Michel Prada, ancien directeur de l’Autorité des marchés financiers, qui elle n’est pas dissoute, ni fusionnée, contrairement à la Halde, a remis le mois dernier au ministre de la Justice, garde des Sceaux et à Madame Lagarde un rapport sur « certains facteurs de renforcement de la compétitivité juridique de la Place de Paris ». Ce rapport lui avait été commandé par Michèle Alliot-Marie, qui n’est plus là pour le recevoir. Le lira-t-elle ?

D’aucun se souviendront que le statut des avocats en entreprise avait déjà été abordé dans le rapport Darrois en 2009 et aussi par les rapports Grandrut et Varaut dans les années 1990. C’est ainsi que 20 ans après la fusion des avocats et conseils juridiques de 1991 qui avait laissé sur le trottoir les juristes d’entreprise, la question revient une nouvelle fois sur le devant de la scène.

Par ailleurs Michel Prada dans sa conclusion souhaite que les « propositions de son rapport fassent l’objet de consultions ad hoc et, pour certaines d’entre elles de travaux complémentaires en permettant la finalisation juridique (rédaction de texte) ou technique (par exemple définition précise des conditions d’intégration des juristes d’entreprise au statut d’avocat) ». Nous apprenons que cette consultation a débuté le 19 avril.

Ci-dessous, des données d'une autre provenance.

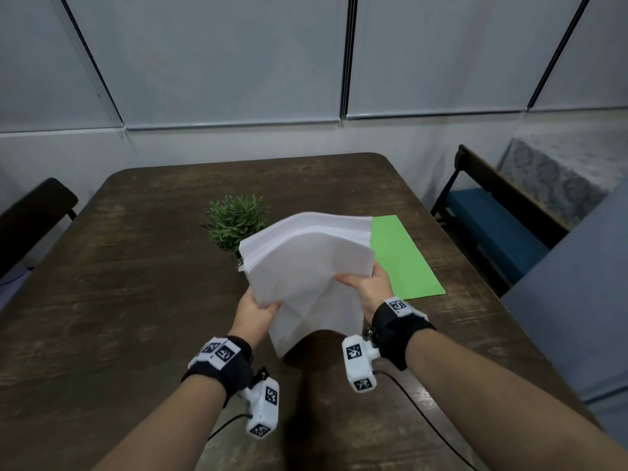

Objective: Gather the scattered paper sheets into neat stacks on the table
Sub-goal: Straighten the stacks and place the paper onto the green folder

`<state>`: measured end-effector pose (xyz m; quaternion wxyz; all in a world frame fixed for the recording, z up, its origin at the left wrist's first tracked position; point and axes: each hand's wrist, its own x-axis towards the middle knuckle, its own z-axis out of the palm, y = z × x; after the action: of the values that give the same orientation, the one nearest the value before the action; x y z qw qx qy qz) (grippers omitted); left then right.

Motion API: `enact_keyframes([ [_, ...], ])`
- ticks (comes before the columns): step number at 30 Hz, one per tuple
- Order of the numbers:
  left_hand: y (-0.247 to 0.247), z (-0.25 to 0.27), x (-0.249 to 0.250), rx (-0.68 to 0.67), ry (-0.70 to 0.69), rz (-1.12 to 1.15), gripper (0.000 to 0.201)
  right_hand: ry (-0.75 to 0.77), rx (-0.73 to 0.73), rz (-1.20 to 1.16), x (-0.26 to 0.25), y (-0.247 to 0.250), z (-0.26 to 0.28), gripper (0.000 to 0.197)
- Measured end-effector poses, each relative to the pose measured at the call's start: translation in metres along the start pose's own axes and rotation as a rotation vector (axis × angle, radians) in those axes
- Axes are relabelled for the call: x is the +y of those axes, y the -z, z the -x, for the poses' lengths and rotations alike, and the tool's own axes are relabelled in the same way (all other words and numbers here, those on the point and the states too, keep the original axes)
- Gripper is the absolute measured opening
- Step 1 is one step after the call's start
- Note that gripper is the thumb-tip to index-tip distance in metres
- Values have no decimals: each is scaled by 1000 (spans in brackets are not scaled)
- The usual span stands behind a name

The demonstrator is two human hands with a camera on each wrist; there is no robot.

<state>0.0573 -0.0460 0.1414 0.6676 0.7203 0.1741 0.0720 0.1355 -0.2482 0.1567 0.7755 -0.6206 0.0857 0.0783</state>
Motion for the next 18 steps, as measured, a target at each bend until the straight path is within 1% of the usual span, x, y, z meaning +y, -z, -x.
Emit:
enact_keyframes([
  [3, -4, 0, -23, -10, 64, 33, 52, -31, -11, 38, 25, 11, 1, 41],
  [5, -8, -1, -29, -29, 63, 48, 59, -36, -41, 77, 30, 21, 0, 39],
  [8, -13, -3, -32, -64, 55, 75, 73, -17, -103, 190, 28, 40, -3, 51],
  [9, -15, -4, -34, -64, 63, 75, 74, -10, -118, 235, 27, 46, -5, 53],
  [10, -16, -6, -35, -60, 70, 74, 68, -7, -127, 278, 28, 50, -7, 52],
  [12, -20, -8, -35, -40, 86, 80, 47, -20, -134, 339, 28, 54, -9, 54],
  [13, -22, -10, -35, -28, 98, 80, 40, -38, -130, 350, 30, 55, -10, 59],
  [14, -23, -11, -35, -22, 105, 78, 37, -48, -124, 358, 32, 56, -12, 62],
  [15, -23, -12, -35, -19, 106, 77, 38, -43, -126, 361, 34, 56, -13, 59],
  [16, -22, -13, -35, -19, 98, 75, 41, -36, -122, 362, 35, 55, -13, 51],
  [18, -20, -14, -36, -25, 72, 64, 53, -31, -132, 351, 37, 55, -15, 43],
])
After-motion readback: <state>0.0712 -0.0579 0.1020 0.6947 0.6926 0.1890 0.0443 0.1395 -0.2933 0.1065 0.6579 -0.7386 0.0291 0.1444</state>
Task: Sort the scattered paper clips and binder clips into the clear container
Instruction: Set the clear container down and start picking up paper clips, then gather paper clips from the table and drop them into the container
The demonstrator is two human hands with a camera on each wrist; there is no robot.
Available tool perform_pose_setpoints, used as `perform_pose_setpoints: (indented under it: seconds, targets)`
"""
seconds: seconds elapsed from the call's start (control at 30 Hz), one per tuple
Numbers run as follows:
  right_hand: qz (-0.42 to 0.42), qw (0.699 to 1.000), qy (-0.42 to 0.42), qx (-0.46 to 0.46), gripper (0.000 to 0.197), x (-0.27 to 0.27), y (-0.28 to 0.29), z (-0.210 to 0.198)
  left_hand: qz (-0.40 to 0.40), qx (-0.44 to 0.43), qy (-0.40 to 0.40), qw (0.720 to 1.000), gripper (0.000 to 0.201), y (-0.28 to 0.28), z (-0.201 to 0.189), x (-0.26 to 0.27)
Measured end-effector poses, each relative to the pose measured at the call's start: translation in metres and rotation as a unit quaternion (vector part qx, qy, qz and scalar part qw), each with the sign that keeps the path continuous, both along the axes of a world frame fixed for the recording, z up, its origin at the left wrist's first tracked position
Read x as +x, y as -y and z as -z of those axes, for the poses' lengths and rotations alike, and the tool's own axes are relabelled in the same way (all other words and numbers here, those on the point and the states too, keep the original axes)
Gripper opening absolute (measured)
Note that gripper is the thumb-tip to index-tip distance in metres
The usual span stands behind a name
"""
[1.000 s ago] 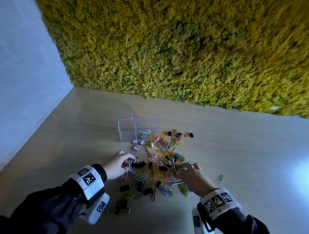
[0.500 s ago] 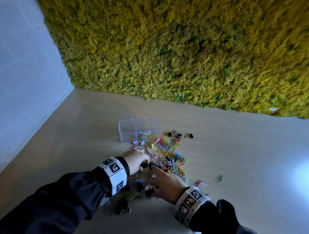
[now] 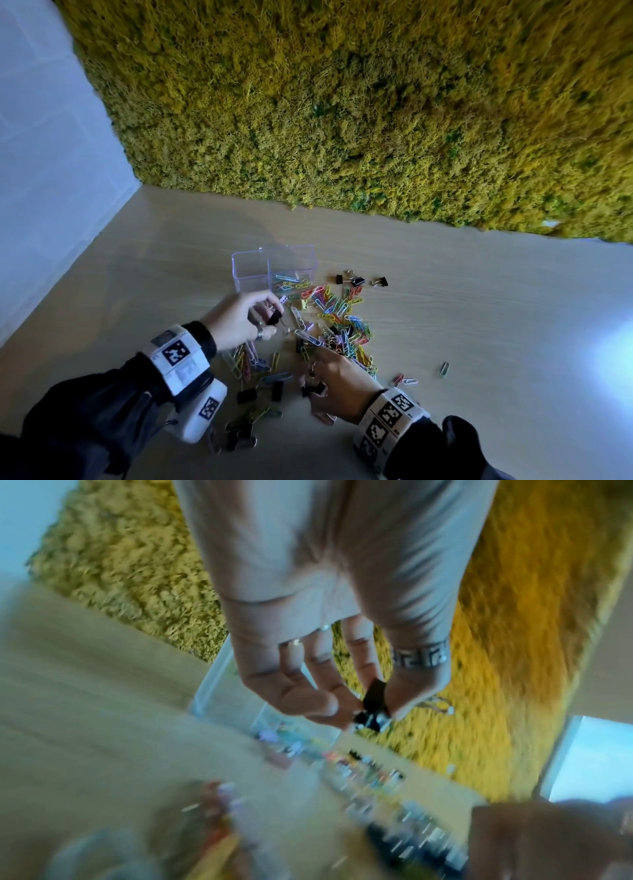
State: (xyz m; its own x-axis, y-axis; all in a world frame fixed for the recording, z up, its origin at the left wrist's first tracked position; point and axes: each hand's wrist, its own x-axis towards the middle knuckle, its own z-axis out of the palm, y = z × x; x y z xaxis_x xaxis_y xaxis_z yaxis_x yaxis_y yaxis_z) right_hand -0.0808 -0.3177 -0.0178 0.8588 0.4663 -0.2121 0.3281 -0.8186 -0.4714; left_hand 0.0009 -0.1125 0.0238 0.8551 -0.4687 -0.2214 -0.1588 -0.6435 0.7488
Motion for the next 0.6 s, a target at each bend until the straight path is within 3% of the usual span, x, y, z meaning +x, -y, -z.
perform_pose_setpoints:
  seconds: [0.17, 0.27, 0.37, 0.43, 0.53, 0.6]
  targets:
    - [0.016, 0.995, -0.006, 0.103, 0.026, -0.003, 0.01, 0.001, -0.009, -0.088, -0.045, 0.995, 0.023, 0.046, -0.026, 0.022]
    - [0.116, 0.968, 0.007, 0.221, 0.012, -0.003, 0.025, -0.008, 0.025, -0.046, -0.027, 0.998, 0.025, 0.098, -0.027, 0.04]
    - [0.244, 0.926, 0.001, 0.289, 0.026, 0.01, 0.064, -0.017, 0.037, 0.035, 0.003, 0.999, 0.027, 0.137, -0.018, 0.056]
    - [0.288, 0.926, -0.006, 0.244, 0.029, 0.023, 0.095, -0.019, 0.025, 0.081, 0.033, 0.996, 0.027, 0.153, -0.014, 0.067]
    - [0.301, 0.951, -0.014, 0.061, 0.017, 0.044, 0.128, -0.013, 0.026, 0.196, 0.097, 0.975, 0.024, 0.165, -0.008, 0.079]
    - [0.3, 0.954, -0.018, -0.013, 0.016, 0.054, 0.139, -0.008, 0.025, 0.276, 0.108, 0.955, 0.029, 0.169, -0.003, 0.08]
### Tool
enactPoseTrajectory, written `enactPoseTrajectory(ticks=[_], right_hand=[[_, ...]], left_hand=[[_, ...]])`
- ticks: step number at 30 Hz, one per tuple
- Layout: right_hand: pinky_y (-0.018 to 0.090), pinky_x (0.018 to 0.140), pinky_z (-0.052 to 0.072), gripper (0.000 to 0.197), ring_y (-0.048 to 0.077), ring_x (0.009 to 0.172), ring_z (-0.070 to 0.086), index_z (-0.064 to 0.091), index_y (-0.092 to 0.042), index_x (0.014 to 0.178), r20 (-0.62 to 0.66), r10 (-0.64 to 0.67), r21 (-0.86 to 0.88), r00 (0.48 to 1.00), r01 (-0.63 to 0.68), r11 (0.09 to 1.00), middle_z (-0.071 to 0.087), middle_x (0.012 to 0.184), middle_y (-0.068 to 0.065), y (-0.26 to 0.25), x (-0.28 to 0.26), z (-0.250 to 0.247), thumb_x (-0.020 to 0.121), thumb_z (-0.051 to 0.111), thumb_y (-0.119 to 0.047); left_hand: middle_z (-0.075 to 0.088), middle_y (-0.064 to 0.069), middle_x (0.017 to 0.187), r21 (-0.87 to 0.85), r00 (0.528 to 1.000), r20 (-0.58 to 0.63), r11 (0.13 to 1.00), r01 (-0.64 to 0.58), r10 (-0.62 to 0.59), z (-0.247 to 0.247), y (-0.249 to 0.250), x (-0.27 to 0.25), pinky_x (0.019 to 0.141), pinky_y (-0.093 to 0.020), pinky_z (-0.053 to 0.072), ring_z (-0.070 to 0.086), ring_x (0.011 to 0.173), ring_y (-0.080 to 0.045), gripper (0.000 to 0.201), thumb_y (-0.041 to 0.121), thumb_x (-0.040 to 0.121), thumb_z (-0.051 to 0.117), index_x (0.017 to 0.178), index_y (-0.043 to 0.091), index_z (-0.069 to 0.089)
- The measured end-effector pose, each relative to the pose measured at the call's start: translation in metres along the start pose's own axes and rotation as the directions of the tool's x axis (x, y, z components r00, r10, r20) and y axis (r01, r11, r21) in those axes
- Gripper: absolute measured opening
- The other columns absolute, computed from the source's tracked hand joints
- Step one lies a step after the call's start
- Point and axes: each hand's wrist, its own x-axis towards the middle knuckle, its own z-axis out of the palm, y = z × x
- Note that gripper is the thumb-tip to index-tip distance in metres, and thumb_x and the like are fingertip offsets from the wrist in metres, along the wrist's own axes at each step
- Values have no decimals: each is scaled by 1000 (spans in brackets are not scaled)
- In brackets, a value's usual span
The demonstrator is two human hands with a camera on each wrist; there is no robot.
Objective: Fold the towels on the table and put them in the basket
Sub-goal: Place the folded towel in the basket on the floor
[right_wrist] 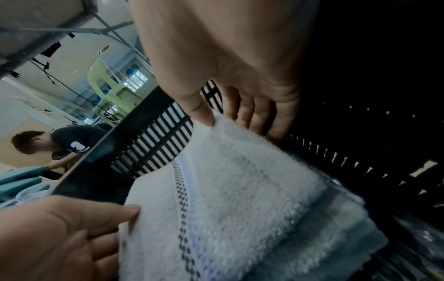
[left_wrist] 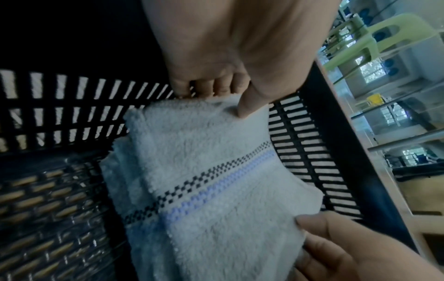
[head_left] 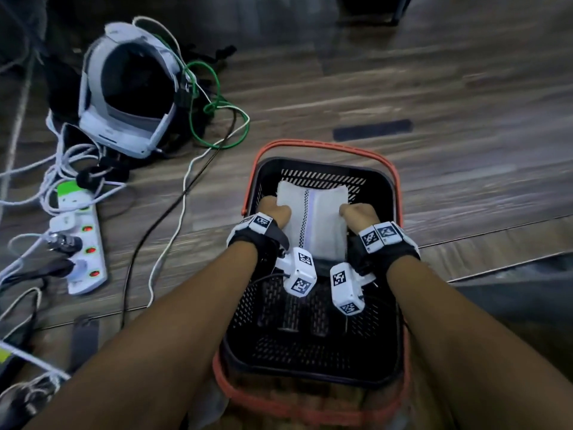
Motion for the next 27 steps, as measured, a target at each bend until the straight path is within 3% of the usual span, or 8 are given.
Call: enactPoseTrajectory(ticks=[6,13,17,19,20,22,24,27], right_hand=[[30,53,30,37,19,50,38,38,-13,49,-26,-20,8,999,20,1000,39,53,4,13,11,8,85,49,-12],[28,47,25,34,18,50,37,37,-12,54,-86,-38,-43,996,35,998,38,55,3,14,12,12,87,46,-15],[26,49,28,16,28,70,51,48,-1,84,-65,-33,-153,997,23,988,47,69,7,18,12,14,90,42,-14],[29,64,39,20,36,96,54,47,2,106,-152,-75,-191,986,45,980,53,99,17,17,8,20,90,44,-10],[35,73,41,29,38,107,49,44,1,116,-211,-141,-250,967,86,964,49,116,21,17,4,24,89,45,-9],[41,84,41,43,36,119,39,38,-4,128,-273,-373,-482,887,210,851,39,131,19,20,-4,32,87,49,-11],[44,96,36,51,33,129,32,35,-8,134,-197,-571,-672,797,314,670,34,141,17,27,-8,41,86,49,-15],[46,108,25,58,29,142,20,30,-7,142,-90,-628,-750,773,363,553,21,154,14,40,-2,53,87,45,-19]], left_hand=[[60,-21,116,183,996,46,981,66,-76,7,-14,21,93,-40,48,58,105,-35,39,13,82,46,116,-3,55],[60,-19,113,183,1000,-11,983,28,-26,13,-21,25,84,-33,46,58,103,-34,32,9,84,48,113,-2,55],[59,-20,119,182,998,-64,983,4,7,18,-24,25,85,-31,43,56,109,-34,32,10,89,48,118,-3,53],[55,-20,125,182,992,-103,982,-49,68,22,-25,23,93,-33,41,52,116,-35,38,9,90,48,126,-3,45],[50,-21,131,184,984,-122,977,-108,131,25,-28,21,98,-34,39,48,121,-36,44,9,91,48,132,-3,39],[33,-21,145,231,949,-144,942,-242,279,30,-34,18,111,-35,28,33,134,-33,57,9,92,47,143,0,25],[15,-14,155,363,908,-117,868,-338,402,36,-41,16,116,-33,16,17,142,-28,60,12,94,43,147,4,17],[1,-7,159,561,874,-32,733,-385,484,41,-51,17,116,-37,13,1,146,-23,55,21,98,34,148,9,14]])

Il est noté en page 31 du rapport que le Conseil de l’ordre du barreau de Paris s’est prononcé en faveur de la création du statut d’avocat en entreprise en 2009, alors que la Conférence des bâtonniers l’a rejetée en 2010, comme d’ailleurs le Conseil national des barreaux (exequo entre les oui et les non). Un certain nombre d’organisations professionnelles comme le Medef, l’AFEP, l’ACE et le Cercle Montesquieu soutiennent cette initiative avec plus ou moins de réserves.

L’approche du rapporteur est originale en ce qu’il estime que la création d’une profession unique englobant les juristes d’entreprises à l’instar de nombreux pays européens et d’Amérique du Nord renforcerait la compétitivité de la place de Paris. Il en irait ainsi de l’attrait de la France pour localiser les services juridiques européens ou mondiaux de multinationales qui préfèrent aujourd’hui s’installer en Suisse ou à Londres et dans une moindre mesure à Bruxelles. Si les avocats en entreprise inscrits au barreau bénéficiaient d’un privilège de confidentialité sur leurs conseils écrits donnés en interne à la direction générale, comme c’est le cas au Royaume-Uni et aux États-Unis, des groupes multinationaux pourraient s’intéresser à la France comme siège d’une direction juridique régionale, voire globale.

Le rapport aborde de nombreuses autres questions y compris l’attractivité de Paris comme place d’arbitrage, notamment après la décision de la ICC de rester en France. Il convient donc de faire une lecture attentive de ce rapport et des divers sujets qu’il évoque comme le « legal privilege » et la sous-traitance à l’étranger, ce que nous nous efforceront de faire pour la prochaine édition de La Revue.

Il est trop tôt pour spéculer sur le sort qui sera donné aux recommandations de Michel Prada. Il est d’ores et déjà acquis qu’un long travail devra encore être accompli avant que le législateur puisse utilement intervenir. Ce n’est donc pas demain, ni pendant la présente législature que le statut de l’avocat en entreprise sera instauré. D’aucuns estiment qu’ayant attendu 20 ans, le rapport Prada s’inscrit néanmoins dans la bonne voie.